PROBLEM LINK:
Setter: Abhishek Pandey
Tester: Taranpreet Singh
Editorialist: This person
DIFFICULTY:
Simple (if you can understand the evil function of Setter :D)
PREREQUISITES:
Precomputation, Sieve of Eratosthenes and Prefix Sums would be enough.
PROBLEM:
Given T ranges L_i and R_i, compute the evil function for each range. Evil function can be referred from problem statement.
SUPER QUICK EXPLANATION
-
For $x$, The flag given in problem is 0, if and only if $x$ is prime. -
Suppose we have an array $A$, $A[x] = x^x$, if $x$ is prime, else 0. - We just need Sum of A[x] for x \in [L_i, R_i], This can be easily done with Prefix Sum or Segment tree, as you wish to.
EXPLANATION
Let us discuss the evil function of Setter first.
- Notice the innermost loop on variable j.
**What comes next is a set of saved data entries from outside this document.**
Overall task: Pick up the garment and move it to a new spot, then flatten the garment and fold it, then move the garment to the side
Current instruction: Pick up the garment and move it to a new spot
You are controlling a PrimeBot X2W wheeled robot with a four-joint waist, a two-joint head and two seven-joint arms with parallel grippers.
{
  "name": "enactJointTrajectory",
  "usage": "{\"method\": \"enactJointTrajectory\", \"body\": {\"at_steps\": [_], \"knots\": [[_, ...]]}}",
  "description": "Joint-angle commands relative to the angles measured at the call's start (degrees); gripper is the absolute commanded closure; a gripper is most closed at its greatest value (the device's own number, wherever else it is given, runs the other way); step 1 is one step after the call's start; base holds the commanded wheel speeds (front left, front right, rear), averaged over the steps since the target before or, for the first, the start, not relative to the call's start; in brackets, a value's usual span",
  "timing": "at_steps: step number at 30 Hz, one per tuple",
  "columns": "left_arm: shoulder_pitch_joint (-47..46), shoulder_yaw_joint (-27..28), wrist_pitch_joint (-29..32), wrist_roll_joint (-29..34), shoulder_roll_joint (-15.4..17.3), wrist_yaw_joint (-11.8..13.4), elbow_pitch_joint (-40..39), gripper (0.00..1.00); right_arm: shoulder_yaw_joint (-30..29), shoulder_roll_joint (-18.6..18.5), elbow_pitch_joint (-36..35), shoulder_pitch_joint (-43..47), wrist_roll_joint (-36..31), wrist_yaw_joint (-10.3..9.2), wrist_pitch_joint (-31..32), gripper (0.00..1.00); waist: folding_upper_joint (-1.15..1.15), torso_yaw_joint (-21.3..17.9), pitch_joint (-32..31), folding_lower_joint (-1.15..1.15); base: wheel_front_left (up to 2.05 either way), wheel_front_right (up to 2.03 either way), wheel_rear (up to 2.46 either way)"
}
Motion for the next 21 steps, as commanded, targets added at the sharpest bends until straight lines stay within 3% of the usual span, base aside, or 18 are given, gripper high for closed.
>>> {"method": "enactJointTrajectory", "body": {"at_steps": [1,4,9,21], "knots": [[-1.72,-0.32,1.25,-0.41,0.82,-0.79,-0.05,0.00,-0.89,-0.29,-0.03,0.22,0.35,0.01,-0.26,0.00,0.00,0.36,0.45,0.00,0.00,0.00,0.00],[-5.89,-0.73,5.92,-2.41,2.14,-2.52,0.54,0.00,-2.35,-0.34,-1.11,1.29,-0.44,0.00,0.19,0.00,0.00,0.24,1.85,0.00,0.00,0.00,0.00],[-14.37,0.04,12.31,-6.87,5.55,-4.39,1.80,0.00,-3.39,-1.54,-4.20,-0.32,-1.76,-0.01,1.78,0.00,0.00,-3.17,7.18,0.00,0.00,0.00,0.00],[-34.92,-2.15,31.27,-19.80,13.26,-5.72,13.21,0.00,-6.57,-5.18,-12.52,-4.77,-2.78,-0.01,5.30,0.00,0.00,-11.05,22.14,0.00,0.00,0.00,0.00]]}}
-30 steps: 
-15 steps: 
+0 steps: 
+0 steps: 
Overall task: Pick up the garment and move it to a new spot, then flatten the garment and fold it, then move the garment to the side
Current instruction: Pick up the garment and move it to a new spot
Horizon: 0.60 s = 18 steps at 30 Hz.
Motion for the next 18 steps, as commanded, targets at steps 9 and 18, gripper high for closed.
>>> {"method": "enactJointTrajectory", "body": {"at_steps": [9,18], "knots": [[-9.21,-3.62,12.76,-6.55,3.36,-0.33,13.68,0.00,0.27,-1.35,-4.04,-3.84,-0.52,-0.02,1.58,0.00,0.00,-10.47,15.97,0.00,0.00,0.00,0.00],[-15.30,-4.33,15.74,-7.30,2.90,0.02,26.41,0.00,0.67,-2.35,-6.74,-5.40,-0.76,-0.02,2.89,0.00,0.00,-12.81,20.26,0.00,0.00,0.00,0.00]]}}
It is just checking whether j is prime, by common prime testing in O(sqrt(N)). cantCheckJ is 0 if and only if j is prime.
- If j is prime, it checks whether i is divisible by j, setting flag = 1 if i%j == 0.
- So, Indirectly this function is checking for every i if i is divisible by any prime number from 2 to i-1, that is, checking if i is prime or not.
- If i is prime, it adds i^i to answer.
So, we can simply write above function as
For x \in [L_i, R_i], if(isPrime(x))Sum+=x^x
Sub-task one can be solved by this much, but Don’t you expect 100 points, just by translating Vijju’s evil function, since Taran was devil enough to ask so many queries. (To time out their solutions in I/O itself)
For subtask two, we need to do something more.
Let us denote ans(L, R) as the answer for query(L,R).
We can notice that ans(L,R) can be represented as ans(1, R)- ans(1, L-1). You can verify that by observation as well as Mathematical Induction.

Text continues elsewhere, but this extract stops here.